"Jika Tuhan menghendaki
tentu semua manusia akan beriman serupa,
tak berselisih jalan, tak berbeda rasa.
Namun kehendak-Nya berkata lain—
perbedaan adalah bagian dari sunatullah yang abadi,
bukan cela, tapi anugerah bagi yang mau menyelami," firman-Nya dalam kitab suci.
Ikhwanul Muslimin pernah menyindir lembut:
"Siapa pun yang bermimpi agar semua manusia
akan bersatu dalam satu rupa keyakinan,
maka ia seperti siang yang mengharap malam
atau mentari yang terbit dari barat dan tenggelam ke timur.
Ia menentang arus fitrah,
melawan hukum semesta dengan nafas sempit nan lelah."
Lihatlah Wahabi yang keras dalam puritanisme
dan muslim Indonesia yang akomodatif dalam budaya—
keduanya mengaku Ahlussunnah,
namun tafsir mereka tak selalu bersua.
Bahkan dalam satu kompleks perumahan di Sidoarjo
yang semua penghuninya mengaku mazhab NU,
terjadi tiga wajah haul yang berbeda:
yang satu reformis menolak dengan dalil,
yang kedua normatif menunaikan dengan yakin,
dan yang ketiga ikut-ikutan dalam tradisi nenek moyang.
Tiga jalan dalam satu lingkaran.
Tiga keyakinan dalam satu atap keorganisasian.
Maka...
jika dalam satu rumah bisa terjadi perbedaan,
bagaimana bisa memaksa seluruh umat seragam dalam pandangan?
Pemimpin umat, seperti Umar bin Abdul Aziz pernah berkata:
"Aku tidak suka jika sahabat Nabi tidak perbedaan.
Karena andai mereka seragam,
takkan ada rukhsah (keringanan) dalam agama."
Betapa agungnya perbedaan— ia adalah rahmat dalam pilihan,
bukan bahan pertikaian.
Ibn Abdil Barr mencatat warisan hikmah:
para mufti sering bersilang ijtihad,
yang satu menghalalkan, yang lain melarang,
namun tak satu pun menuding saudaranya tersesat atau binasa.
Karena mereka tahu:
niat tulus dalam ijtihad
adalah jembatan menuju ridha dan pahala.
Sungguh,
persatuan bukanlah pemaksaan untuk menyeragamkan,
tetapi kesediaan menerima ragam dalam kemuliaan.
Kata orang srkarang,
“Unity in diversity”—
itulah wajah umat yang dewasa dalam beragama,
yang tidak mengukur kebenaran dari satu jubah
atau mengafirmasi iman dari satu jalur sempit semata.
Jika ingin bersatu,
maka terimalah perbedaan sebagai fondasi,
seperti masuk dalam organisasi
yang lebih dahulu menerima AD dan ART-nya dengan hati.

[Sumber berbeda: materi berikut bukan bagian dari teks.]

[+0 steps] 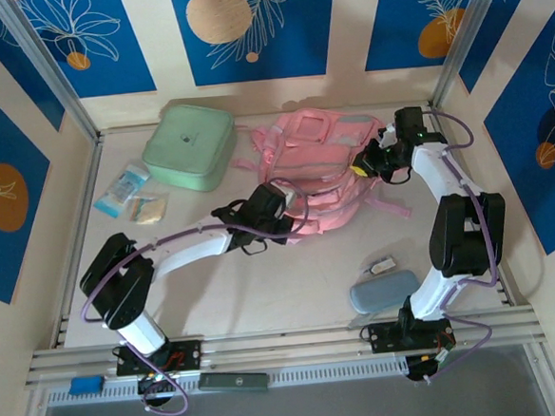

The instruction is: Pack the student bag

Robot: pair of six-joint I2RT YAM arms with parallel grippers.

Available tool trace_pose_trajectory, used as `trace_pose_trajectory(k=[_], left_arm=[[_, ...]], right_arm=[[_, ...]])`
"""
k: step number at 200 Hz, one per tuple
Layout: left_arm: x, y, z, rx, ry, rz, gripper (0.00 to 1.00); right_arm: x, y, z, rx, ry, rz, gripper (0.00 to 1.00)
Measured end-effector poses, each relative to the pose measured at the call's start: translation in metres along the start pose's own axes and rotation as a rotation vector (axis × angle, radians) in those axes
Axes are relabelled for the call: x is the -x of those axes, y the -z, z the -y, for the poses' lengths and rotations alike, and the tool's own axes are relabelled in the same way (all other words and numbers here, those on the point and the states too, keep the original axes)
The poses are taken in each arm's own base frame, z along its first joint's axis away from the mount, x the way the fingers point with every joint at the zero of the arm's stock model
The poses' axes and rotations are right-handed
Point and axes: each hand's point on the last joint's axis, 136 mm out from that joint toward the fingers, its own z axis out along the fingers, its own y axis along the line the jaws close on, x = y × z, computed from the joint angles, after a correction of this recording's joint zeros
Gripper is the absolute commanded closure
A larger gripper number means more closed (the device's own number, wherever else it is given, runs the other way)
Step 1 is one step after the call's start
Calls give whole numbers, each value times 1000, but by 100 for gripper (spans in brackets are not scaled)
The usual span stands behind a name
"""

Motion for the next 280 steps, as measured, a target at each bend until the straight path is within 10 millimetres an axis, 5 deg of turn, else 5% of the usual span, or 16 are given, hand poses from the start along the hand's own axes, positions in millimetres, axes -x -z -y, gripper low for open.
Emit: trace_pose_trajectory(k=[51, 115, 170, 199, 256, 268, 280], left_arm=[[47, -18, -8, -73, 20, 55, 62], [44, -46, -17, -191, 10, -11, 50], [44, -58, -16, -211, 5, -41, 49], [42, -63, -15, -212, 4, -47, 59], [42, -63, -10, -217, -41, -42, 96], [42, -62, -9, -217, -51, -38, 100], [43, -60, -9, -215, -53, -32, 100]], right_arm=[[-2, -3, 1, 9, -1, -6, 100], [-2, -3, 0, 18, 0, -9, 100], [-1, -2, -1, 21, -2, -4, 100], [-1, -2, -1, 22, -2, -4, 100], [-1, -2, -1, 22, -2, -4, 98], [0, -2, -1, 23, -5, -3, 92], [0, -1, 0, 28, -16, -4, 76]])
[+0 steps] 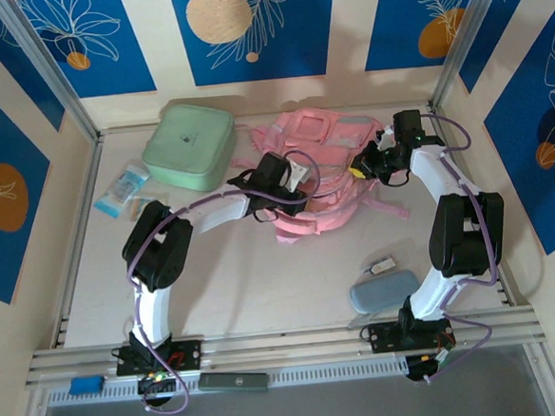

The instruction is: Pack the student bag

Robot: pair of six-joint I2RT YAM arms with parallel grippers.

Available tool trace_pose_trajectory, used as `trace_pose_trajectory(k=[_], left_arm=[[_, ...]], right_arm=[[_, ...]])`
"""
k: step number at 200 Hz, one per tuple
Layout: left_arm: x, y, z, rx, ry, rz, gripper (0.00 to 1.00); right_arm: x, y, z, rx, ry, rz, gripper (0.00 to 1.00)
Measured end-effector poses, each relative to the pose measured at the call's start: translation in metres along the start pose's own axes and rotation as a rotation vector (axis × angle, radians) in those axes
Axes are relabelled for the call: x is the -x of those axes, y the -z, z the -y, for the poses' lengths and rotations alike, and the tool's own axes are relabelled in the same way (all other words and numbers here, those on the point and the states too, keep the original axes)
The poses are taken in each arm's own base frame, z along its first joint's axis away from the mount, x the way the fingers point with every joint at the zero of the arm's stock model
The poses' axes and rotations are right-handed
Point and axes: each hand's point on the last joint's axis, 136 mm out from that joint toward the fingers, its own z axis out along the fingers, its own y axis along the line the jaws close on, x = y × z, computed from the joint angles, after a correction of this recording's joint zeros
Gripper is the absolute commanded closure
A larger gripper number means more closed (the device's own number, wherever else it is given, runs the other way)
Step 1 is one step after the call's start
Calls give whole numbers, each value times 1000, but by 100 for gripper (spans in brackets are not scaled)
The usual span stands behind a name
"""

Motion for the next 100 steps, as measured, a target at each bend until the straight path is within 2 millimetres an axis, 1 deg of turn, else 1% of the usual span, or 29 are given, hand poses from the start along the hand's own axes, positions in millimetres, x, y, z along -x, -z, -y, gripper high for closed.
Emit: trace_pose_trajectory(k=[15, 24, 34, 54, 68, 82, 100], left_arm=[[2, 7, 2, 3, -2, 10, 100], [4, 12, 2, 11, 4, 19, 100], [7, 18, 4, 18, 15, 30, 100], [7, 32, 11, 21, 26, 55, 100], [9, 37, 13, 32, 24, 66, 100], [9, 37, 14, 42, 22, 70, 100], [7, 36, 14, 54, 21, 67, 100]], right_arm=[[-1, 0, -1, 18, -17, -6, 61], [-4, 0, -2, 31, -18, -6, 54], [-11, 2, -2, 48, -21, -13, 49], [-31, 7, -2, 75, -39, -24, 45], [-51, 9, -3, 101, -60, -37, 43], [-72, 4, -6, 115, -81, -65, 41], [-100, -9, -16, 123, -91, -111, 41]])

Karena Islam adalah jalan cinta,
bukan palu pemecah kepala.
Dan umat ini akan kokoh berdiri,
hanya bila kita rela menghormati yang berbeda
dan tak tergesa menjatuhkan vonis pada yang tak sama.
Salah satu yang menjadi sedikit hambatan adalah variasi pemahaman umat Islam, jangankan satu mazhab, apalagi berbeda mazhab. "Di sinilah tugas jembatan harus siap berkurban untuk diinjak-injak dan dihina, memang perlu kesabaran dan kesiapan dalam mengantar manusia menyeberangi jembatan menggapai tujuan mulia (persatuan umat) dan saling memahami perbedaan berada."
Makassar, 12 Juli 2025
Dalam semangat ukhuwah yang merangkul dan menghargai ragam wajah umat.